• **Description of the task**
Nothing beyond the line containing "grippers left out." should be printed; print each line exactly from the first line of the listing below through it.
--- START ---
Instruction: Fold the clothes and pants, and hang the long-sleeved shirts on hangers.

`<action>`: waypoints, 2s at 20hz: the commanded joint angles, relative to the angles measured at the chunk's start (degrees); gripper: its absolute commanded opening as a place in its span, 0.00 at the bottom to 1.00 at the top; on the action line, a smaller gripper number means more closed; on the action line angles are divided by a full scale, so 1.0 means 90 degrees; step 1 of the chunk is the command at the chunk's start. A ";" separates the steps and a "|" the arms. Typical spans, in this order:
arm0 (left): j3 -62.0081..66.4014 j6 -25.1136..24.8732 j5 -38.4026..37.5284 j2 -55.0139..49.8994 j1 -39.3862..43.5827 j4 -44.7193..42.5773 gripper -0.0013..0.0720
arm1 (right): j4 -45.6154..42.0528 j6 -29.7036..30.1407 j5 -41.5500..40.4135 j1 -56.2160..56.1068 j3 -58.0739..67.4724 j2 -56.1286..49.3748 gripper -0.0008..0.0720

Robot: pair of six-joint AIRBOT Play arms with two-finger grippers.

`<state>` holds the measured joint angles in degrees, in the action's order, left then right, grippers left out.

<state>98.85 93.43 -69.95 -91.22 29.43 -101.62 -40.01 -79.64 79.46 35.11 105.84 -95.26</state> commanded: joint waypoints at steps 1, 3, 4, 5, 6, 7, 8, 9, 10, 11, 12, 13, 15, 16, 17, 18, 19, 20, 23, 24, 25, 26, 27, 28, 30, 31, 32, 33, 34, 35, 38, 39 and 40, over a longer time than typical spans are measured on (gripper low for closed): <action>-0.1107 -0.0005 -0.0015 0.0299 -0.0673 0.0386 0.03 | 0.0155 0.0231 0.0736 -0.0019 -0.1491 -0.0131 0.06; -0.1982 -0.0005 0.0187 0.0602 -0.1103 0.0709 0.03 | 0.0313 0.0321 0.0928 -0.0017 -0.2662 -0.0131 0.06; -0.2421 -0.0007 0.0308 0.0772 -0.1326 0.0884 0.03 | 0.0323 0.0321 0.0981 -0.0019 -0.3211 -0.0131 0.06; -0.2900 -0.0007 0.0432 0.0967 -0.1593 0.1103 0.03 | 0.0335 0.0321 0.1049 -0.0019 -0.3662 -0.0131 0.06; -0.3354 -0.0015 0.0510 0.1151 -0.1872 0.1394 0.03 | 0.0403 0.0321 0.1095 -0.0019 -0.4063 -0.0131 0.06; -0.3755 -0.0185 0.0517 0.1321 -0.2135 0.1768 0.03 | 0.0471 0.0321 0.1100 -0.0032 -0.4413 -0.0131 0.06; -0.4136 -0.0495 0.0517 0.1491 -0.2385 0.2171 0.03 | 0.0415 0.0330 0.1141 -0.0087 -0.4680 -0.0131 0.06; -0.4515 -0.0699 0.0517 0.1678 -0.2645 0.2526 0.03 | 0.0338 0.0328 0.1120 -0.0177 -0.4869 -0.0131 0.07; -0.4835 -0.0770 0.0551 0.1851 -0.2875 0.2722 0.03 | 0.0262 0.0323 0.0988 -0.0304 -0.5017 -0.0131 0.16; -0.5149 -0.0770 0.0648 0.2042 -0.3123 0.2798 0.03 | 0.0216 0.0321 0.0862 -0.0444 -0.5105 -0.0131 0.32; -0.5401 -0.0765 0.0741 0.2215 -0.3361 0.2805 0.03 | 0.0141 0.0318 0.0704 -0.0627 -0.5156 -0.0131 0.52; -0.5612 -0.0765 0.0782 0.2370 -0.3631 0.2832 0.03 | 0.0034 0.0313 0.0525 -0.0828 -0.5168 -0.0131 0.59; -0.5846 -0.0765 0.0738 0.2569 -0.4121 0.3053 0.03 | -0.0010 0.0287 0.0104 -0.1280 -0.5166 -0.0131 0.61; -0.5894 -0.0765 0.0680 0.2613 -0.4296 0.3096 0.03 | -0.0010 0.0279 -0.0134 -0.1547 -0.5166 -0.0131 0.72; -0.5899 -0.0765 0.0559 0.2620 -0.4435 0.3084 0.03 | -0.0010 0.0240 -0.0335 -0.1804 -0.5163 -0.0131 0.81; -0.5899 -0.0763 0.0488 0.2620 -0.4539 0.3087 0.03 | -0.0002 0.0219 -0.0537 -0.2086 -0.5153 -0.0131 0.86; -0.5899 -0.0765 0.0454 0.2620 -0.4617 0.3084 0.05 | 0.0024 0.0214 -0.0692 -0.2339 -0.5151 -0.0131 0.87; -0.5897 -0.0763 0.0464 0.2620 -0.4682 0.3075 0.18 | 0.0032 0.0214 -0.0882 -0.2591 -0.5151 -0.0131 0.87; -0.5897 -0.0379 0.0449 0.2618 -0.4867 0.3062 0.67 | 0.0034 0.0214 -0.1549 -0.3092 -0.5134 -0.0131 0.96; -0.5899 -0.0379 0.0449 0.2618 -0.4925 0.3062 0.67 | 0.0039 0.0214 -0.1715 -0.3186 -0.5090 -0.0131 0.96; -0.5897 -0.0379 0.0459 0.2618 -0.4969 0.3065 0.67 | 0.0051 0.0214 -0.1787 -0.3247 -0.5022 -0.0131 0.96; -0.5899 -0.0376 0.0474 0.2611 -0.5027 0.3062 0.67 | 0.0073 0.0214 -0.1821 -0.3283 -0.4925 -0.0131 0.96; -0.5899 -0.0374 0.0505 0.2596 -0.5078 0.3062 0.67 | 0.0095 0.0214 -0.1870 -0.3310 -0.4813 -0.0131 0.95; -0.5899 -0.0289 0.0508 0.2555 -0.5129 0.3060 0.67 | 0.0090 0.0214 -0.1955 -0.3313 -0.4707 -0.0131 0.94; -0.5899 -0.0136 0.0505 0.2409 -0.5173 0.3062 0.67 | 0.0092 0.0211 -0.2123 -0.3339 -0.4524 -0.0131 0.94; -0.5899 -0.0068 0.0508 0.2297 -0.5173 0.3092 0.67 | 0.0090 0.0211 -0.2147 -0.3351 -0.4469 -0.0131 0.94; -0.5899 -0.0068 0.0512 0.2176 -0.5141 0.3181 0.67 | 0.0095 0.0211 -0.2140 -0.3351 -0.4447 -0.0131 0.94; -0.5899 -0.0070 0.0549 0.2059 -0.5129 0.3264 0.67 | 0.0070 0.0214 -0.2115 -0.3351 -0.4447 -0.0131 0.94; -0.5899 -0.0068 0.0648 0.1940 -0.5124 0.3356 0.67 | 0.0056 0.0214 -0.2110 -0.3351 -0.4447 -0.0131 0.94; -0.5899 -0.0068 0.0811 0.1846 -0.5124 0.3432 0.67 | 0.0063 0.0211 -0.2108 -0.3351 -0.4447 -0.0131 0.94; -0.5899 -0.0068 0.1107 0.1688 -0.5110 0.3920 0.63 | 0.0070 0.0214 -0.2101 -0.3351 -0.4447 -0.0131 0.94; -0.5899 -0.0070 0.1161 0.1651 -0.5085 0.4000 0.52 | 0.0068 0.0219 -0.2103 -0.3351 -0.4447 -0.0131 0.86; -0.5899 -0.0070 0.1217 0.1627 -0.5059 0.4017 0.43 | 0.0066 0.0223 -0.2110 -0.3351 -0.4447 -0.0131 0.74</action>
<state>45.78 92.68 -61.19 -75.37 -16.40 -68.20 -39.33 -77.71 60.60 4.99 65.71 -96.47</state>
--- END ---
• **Your response**
Instruction: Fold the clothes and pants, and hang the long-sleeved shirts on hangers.

`<action>`: waypoints, 2s at 20hz: the commanded joint angles, relative to the angles measured at the chunk's start (degrees); gripper: its absolute commanded opening as a place in its span, 0.00 at the bottom to 1.00 at the top; on the action line, a smaller gripper number means more closed; on the action line angles are divided by a full scale, so 1.0 means 90 degrees; step 1 of the chunk is the command at the chunk's start. A ";" separates the steps and a "|" the arms. Typical spans, in this order:
arm0 (left): j3 -62.0081..66.4014 j6 -25.1136..24.8732 j5 -38.4026..37.5284 j2 -55.0139..49.8994 j1 -39.3862..43.5827 j4 -44.7193..42.5773 gripper -0.0013..0.0720
arm1 (right): j4 -45.6154..42.0528 j6 -29.7036..30.1407 j5 -41.5500..40.4135 j1 -56.2160..56.1068 j3 -58.0739..67.4724 j2 -56.1286..49.3748 gripper -0.0008..0.0720

Robot: pair of six-joint AIRBOT Play arms with two-finger grippers.

`<state>` holds the measured joint angles in degrees, in the action's order, left then right, grippers left out.

This finishes the exercise.